For farmers who had incorporated expected federal payments into their financial plans, these cuts create immediate cash flow challenges. Many have already made investments based on signed federal contracts, in some cases taking on debt to fulfill their side of agreements. With payments frozen or canceled, these farmers now face debt obligations without the anticipated income to service them, potentially triggering a cascade of financial distress throughout rural economies.

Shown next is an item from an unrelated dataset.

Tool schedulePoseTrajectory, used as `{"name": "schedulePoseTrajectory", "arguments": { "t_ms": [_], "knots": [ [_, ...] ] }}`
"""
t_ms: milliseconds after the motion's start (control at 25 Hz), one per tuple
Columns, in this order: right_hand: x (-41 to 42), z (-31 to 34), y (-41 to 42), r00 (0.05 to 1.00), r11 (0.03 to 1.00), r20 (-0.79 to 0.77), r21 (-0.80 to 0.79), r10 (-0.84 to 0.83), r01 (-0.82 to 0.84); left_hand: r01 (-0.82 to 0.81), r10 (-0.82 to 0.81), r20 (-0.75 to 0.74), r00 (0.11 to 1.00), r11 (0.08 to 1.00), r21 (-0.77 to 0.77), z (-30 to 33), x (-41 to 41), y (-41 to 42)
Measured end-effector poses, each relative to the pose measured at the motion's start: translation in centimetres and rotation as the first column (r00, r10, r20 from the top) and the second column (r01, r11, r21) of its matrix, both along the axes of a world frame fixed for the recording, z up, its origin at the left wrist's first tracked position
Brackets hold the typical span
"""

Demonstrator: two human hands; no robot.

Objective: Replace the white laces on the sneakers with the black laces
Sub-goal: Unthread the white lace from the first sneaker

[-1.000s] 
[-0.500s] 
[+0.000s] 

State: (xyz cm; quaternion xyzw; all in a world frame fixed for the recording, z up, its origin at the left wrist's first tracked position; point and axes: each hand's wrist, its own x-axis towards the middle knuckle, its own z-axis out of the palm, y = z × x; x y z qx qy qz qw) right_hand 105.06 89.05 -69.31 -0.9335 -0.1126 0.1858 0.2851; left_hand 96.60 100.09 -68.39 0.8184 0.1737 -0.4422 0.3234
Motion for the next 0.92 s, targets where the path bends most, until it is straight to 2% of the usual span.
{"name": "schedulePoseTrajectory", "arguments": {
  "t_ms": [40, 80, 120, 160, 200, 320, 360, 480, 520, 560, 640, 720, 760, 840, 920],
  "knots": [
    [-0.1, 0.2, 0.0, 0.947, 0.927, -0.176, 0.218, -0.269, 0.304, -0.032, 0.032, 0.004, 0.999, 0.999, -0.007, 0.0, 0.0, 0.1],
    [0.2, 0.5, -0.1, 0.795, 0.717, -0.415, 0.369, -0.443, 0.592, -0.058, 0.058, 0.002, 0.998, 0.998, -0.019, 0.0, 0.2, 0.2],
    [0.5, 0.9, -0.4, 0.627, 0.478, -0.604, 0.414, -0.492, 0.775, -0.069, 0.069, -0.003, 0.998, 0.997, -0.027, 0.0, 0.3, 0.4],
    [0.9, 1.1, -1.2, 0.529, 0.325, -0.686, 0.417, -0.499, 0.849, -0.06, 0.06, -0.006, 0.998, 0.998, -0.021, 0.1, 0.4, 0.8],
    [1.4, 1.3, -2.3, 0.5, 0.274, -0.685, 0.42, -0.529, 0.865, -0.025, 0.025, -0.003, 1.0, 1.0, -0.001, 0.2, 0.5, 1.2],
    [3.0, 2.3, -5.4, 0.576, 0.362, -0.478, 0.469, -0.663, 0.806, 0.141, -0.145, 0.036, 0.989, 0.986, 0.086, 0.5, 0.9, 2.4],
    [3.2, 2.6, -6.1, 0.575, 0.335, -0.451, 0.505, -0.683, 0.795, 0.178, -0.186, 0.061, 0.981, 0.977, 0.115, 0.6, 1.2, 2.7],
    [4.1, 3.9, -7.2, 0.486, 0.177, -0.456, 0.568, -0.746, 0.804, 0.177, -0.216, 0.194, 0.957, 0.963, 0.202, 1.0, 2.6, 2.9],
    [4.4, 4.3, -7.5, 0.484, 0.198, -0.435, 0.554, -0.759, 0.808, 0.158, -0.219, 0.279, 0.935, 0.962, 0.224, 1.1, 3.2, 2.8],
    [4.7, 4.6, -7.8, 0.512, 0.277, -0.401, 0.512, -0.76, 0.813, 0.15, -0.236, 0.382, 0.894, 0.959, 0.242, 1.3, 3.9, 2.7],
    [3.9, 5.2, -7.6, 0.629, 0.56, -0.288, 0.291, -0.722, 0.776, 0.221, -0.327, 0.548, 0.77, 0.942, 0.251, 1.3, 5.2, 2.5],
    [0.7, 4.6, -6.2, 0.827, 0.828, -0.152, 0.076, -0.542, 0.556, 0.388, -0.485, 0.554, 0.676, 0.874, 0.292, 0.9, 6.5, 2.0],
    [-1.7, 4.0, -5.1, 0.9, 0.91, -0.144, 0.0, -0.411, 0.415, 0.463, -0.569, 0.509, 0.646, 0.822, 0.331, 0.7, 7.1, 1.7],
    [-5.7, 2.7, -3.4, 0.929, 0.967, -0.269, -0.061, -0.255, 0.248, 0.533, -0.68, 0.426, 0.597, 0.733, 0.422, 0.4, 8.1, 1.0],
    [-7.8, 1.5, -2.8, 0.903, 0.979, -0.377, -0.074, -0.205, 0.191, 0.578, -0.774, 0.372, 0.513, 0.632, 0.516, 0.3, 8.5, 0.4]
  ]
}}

Project 2025's Impact on Agricultural Policy
Project 2025 proposes major structural changes to agricultural policy that could worsen farmers' financial situation:
- The blueprint advocates separating agricultural provisions from nutrition programs in the Farm Bill, moving the Food and Nutrition Service to HHS, and implementing stricter eligibility requirements for nutrition programs
- This would dismantle the decades-old coalition between agricultural and nutrition interests that has traditionally secured support for comprehensive farm policy since the 1970s
- USDA's role would narrow to primarily focus on agricultural production, potentially reducing support for rural development, conservation, and other non-production aspects that many farmers rely on for income diversification and risk management
- These changes would likely accelerate the depletion of working capital and financial distress, particularly impacting smaller and diversified operations that have built business models incorporating these initiatives
- The upcoming 2025 Farm Bill negotiations represent a critical turning point for American agriculture, as current provisions have proven insufficient in protecting farmers from market volatility and environmental challenges
- While there's growing momentum in Congress for enhanced agricultural support, it faces resistance from broader initiatives to reduce government spending
Looking ahead, the agricultural sector faces even more significant structural changes under proposed policies outlined in Project 2025. This blueprint advocates for narrowing USDA's role, separating agricultural provisions from nutritional provisions in the Farm Bill, moving the Food and Nutrition Service to HHS, and implementing more restrictive eligibility requirements for nutrition programs.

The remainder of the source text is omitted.